● Collected data entries:
- - - - - - -

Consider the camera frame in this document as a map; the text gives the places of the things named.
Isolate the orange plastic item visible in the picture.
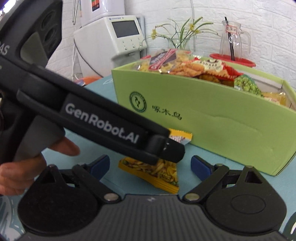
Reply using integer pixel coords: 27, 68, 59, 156
76, 75, 102, 85

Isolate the person's left hand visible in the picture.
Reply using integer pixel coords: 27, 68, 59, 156
0, 137, 80, 195

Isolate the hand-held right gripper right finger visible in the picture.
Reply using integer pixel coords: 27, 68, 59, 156
183, 156, 269, 204

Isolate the green pea snack packet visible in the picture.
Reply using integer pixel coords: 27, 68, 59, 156
233, 74, 263, 97

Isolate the golden mixed snack packet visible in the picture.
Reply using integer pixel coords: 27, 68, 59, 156
118, 128, 194, 194

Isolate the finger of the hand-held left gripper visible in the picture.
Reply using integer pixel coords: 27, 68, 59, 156
146, 136, 186, 163

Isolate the red plastic basket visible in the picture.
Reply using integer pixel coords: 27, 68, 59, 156
209, 53, 257, 68

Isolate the white water dispenser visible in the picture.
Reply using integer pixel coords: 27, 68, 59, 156
73, 16, 148, 77

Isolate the glass vase with yellow flowers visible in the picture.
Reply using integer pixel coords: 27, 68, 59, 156
147, 17, 213, 55

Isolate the teal printed tablecloth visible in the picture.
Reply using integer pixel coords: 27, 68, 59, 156
0, 75, 296, 241

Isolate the glass pitcher with straw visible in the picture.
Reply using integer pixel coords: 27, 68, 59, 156
218, 17, 252, 62

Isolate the white water purifier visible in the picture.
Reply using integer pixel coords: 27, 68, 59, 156
79, 0, 126, 29

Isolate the yellow rice cracker packet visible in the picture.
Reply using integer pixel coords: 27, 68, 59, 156
262, 91, 287, 106

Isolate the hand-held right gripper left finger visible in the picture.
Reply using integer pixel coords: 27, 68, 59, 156
32, 155, 122, 204

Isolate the green cardboard box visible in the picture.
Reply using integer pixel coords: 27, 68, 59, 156
111, 61, 296, 177

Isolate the orange fried snack packet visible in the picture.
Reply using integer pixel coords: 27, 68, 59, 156
168, 57, 244, 82

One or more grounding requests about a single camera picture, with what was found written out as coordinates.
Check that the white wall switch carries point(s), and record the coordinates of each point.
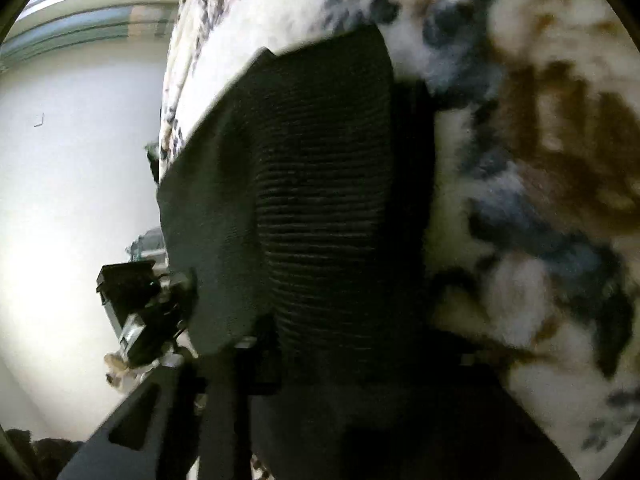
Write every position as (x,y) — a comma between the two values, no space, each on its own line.
(39,120)

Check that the floral blanket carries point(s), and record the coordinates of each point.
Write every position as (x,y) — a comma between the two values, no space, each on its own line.
(550,110)

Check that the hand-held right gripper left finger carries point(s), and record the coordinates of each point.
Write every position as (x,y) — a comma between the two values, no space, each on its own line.
(222,410)

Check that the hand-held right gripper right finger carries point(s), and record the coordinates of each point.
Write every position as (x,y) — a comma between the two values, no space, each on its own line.
(500,410)

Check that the teal curtain with orange band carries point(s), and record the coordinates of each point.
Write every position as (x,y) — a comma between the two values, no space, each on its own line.
(75,27)

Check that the dark striped sweater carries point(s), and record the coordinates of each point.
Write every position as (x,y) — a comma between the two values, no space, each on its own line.
(320,210)

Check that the teal storage rack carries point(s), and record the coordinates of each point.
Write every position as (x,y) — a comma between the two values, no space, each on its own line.
(147,245)

- - - - - - -

● ACTION ITEM:
Write down all the entries exactly, but not the pictures they hold.

● OUTPUT FOR THIS TASK:
Consider the camera frame in this document as a map; the text gives the places of the things named.
Isolate the orange plastic item visible in the picture.
Reply using integer pixel coords: 27, 68, 59, 156
76, 75, 102, 85

Isolate the person's left hand visible in the picture.
Reply using integer pixel coords: 27, 68, 59, 156
0, 137, 80, 195

Isolate the hand-held right gripper right finger visible in the picture.
Reply using integer pixel coords: 27, 68, 59, 156
183, 156, 269, 204

Isolate the green pea snack packet visible in the picture.
Reply using integer pixel coords: 27, 68, 59, 156
233, 74, 263, 97

Isolate the golden mixed snack packet visible in the picture.
Reply using integer pixel coords: 27, 68, 59, 156
118, 128, 194, 194

Isolate the finger of the hand-held left gripper visible in the picture.
Reply using integer pixel coords: 27, 68, 59, 156
146, 136, 186, 163

Isolate the red plastic basket visible in the picture.
Reply using integer pixel coords: 27, 68, 59, 156
209, 53, 257, 68

Isolate the white water dispenser visible in the picture.
Reply using integer pixel coords: 27, 68, 59, 156
73, 16, 148, 77

Isolate the glass vase with yellow flowers visible in the picture.
Reply using integer pixel coords: 27, 68, 59, 156
147, 17, 213, 55

Isolate the teal printed tablecloth visible in the picture.
Reply using integer pixel coords: 27, 68, 59, 156
0, 75, 296, 241

Isolate the glass pitcher with straw visible in the picture.
Reply using integer pixel coords: 27, 68, 59, 156
218, 17, 252, 62

Isolate the white water purifier visible in the picture.
Reply using integer pixel coords: 27, 68, 59, 156
79, 0, 126, 29

Isolate the yellow rice cracker packet visible in the picture.
Reply using integer pixel coords: 27, 68, 59, 156
262, 91, 287, 106

Isolate the hand-held right gripper left finger visible in the picture.
Reply using integer pixel coords: 27, 68, 59, 156
32, 155, 122, 204

Isolate the green cardboard box visible in the picture.
Reply using integer pixel coords: 27, 68, 59, 156
111, 61, 296, 177

Isolate the orange fried snack packet visible in the picture.
Reply using integer pixel coords: 27, 68, 59, 156
168, 57, 244, 82

One or more grounding requests about a single camera picture, with what was found written out as coordinates.
Check that the white wall switch carries point(s), and record the coordinates of each point.
Write every position as (x,y) — a comma between the two values, no space, each on its own line.
(39,120)

Check that the floral blanket carries point(s), and record the coordinates of each point.
Write every position as (x,y) — a comma between the two values, no space, each on its own line.
(550,110)

Check that the hand-held right gripper left finger carries point(s), and record the coordinates of each point.
Write every position as (x,y) — a comma between the two values, no space, each on its own line.
(222,410)

Check that the hand-held right gripper right finger carries point(s), and record the coordinates of each point.
Write every position as (x,y) — a comma between the two values, no space, each on its own line.
(500,410)

Check that the teal curtain with orange band carries point(s), and record the coordinates of each point.
Write every position as (x,y) — a comma between the two values, no space, each on its own line.
(75,27)

Check that the dark striped sweater carries point(s), and record the coordinates of each point.
Write every position as (x,y) — a comma between the two values, no space, each on its own line.
(320,210)

Check that the teal storage rack carries point(s), and record the coordinates of each point.
Write every position as (x,y) — a comma between the two values, no space, each on its own line.
(147,245)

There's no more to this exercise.